Before I give my take on this, I wanted to start with a short background for the rationale behind this question.
In its simplest form, Docker provides a container for managing software workloads on shared infrastructure, all while keeping them isolated from one another. Virtual machines such as KVM do a similar job by creating a complete operating system stack of all the OS devices (through a Hypervisor). However, unlike the virtual machine approach, Docker relies on a built-in feature of the Linux operating system named LXC (Linux Containers). LXC utilizes the built-in operating system features of process isolation for memory, and to a lesser degree, CPU and networking resources. Docker images do not require a complete boot of a new operating system, and as a result, provide a much lighter alternative for packaging and running applications on shared compute resources. In addition, it allows direct access to the device drivers which makes I/O operations faster than with a hypervisor approach. The latter makes it possible to use Docker directly on bare metal which, often times causes people to ask whether the use of a cloud such as OpenStack is really necessary if they’re already using Docker.
The benchmark is fairly detailed, and as expected, it shows a significant difference between the time it takes to boot a KVM hypervisor to a Docker container. It also indicates a fairly big difference in the memory and CPU utilization between the two, as can be seen in the diagram below.
This difference in performance can map to a difference in density and overall utilization difference between the two in similar proportion. This difference can easily map into a big difference in cost that is directly affected by the number of resources needed to run a given workload.
This question has nothing specific to do with OpenStack and can be applied similarly to any other cloud infrastructure. The reason it is often brought up in the context of OpenStack, in my opinion, is due to the fact that OpenStack is fairly popular in private cloud environments which is the only environment in which we can even consider a pure Docker alternative.
It's about the hypervisor stupid:
Many of the performance benchmarks compare Docker versus KVM, and have little to do with OpenStack. In fact, this specific benchmark of both KVM images and Docker containers was running through OpenStack which shows that the two technologies works nicely together. In that context, most of the utilization arguments become irrelevant when I choose to run OpenStack on top of a Docker based Nova stack as illustrated in the diagram below taken from the OpenStack documentation.
Cloud infrastructure provides a complete data center management solution in which containers or hypervisors, for that matter, are only part of a much bigger system. Cloud infrastructure such as OpenStack includes multi-tenant security and isolation, management and monitoring, storage and networking and more. All of those services are needed for any cloud / data center management and have little dependency on whether Docker or KVM are being used.
Docker isn't (yet) a full-featured VM and has some serious limitations like security, Windows support (as indicated in the following email thread in the Red Hat mailing list), and therefore cannot be considered a complete alternative to KVM just yet. While there’s ongoing work to bridge those gaps, it is safe to assume that adding the missing functionality may come at an additional performance cost.
There’s a big difference between raw hypervisor performance/containerization and application performance, as indicated in the following graphs from the benchmark results. A possible explanation for that is that applications often use the caching technique to reduce the I/O overhead.

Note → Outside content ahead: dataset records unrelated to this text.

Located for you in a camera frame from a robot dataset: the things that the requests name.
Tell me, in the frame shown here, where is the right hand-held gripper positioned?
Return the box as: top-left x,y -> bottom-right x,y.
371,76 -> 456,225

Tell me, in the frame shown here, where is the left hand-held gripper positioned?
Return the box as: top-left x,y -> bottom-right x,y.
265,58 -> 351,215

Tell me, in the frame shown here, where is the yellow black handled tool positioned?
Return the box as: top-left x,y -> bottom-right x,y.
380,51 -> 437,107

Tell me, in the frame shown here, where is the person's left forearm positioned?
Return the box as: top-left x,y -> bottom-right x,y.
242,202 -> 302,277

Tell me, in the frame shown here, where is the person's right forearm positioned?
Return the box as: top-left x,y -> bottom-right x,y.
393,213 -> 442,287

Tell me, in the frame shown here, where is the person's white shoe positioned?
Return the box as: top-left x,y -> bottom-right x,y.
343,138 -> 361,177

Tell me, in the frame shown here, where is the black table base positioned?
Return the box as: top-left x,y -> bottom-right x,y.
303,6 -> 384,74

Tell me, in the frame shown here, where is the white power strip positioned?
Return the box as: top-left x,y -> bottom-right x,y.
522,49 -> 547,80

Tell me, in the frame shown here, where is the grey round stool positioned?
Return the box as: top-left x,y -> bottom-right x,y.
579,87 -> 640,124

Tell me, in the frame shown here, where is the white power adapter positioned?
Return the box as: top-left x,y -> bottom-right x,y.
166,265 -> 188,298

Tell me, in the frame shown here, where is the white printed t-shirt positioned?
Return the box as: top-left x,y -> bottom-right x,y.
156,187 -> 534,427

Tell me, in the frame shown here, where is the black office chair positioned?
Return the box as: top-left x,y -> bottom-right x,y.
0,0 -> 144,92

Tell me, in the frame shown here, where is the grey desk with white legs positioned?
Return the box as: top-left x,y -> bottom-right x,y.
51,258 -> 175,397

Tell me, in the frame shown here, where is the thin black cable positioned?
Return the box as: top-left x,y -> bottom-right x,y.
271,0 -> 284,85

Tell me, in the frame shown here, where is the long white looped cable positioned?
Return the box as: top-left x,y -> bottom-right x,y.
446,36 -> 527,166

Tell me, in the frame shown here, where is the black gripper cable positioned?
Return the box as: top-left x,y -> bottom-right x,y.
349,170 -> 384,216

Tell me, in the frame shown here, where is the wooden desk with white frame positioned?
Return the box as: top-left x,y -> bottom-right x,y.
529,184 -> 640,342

If we package Docker containers within a KVM image the difference can become negligible. This architecture often uses hypervisors for managing the cloud compute resources, and an orchestration layer such as Heat, Cloudify, or Kubernetes on top to manage containers within the hypervisor resources.
This brings me to the conclusion that the right way to look at OpenStack, KVM and Docker, is as a complementary stack in which OpenStack plays the role of the overall data center management. KVM as the multi-tenant compute resource management, and Docker containers as the application deployment package.
In this context a common model would be to use Docker for the following roles:
Docker provides deterministic software packaging and fits nicely with the immutable infrastructure model.
Docker for excellent great containerization of microservices pods
Using Docker on top of OpenStack as well as a bare metal environment
Having said all of the above, I do see cases mostly for well defined workloads, where the use of cloud infrastructure isn't mandatory. For example, if I were to consider the automation of a small shop development and testing environment for DevOps purposes, I would consider using Docker directly on a bare metal environment.
Orchestration can be a great abstraction tool between the two environments
One of the benefits of using an orchestration framework with Docker, is that it can allow us to switch between OpenStack or bare metal environments at any given point in time. In this way, we can choose either options just by pointing our orchestration engine to the target environment of choice. OpenStack Orchestration (Heat) declared support for orchestrating Docker starting from the Icehouse release. Cloudify is an open source TOSCA based orchestration that works on OpenStack and other clouds such VMware, AWS and bare metal, and recently included Docker orchestration . Google Kubernetes is associated mostly with GCE but could be customized to work with other cloud or environments.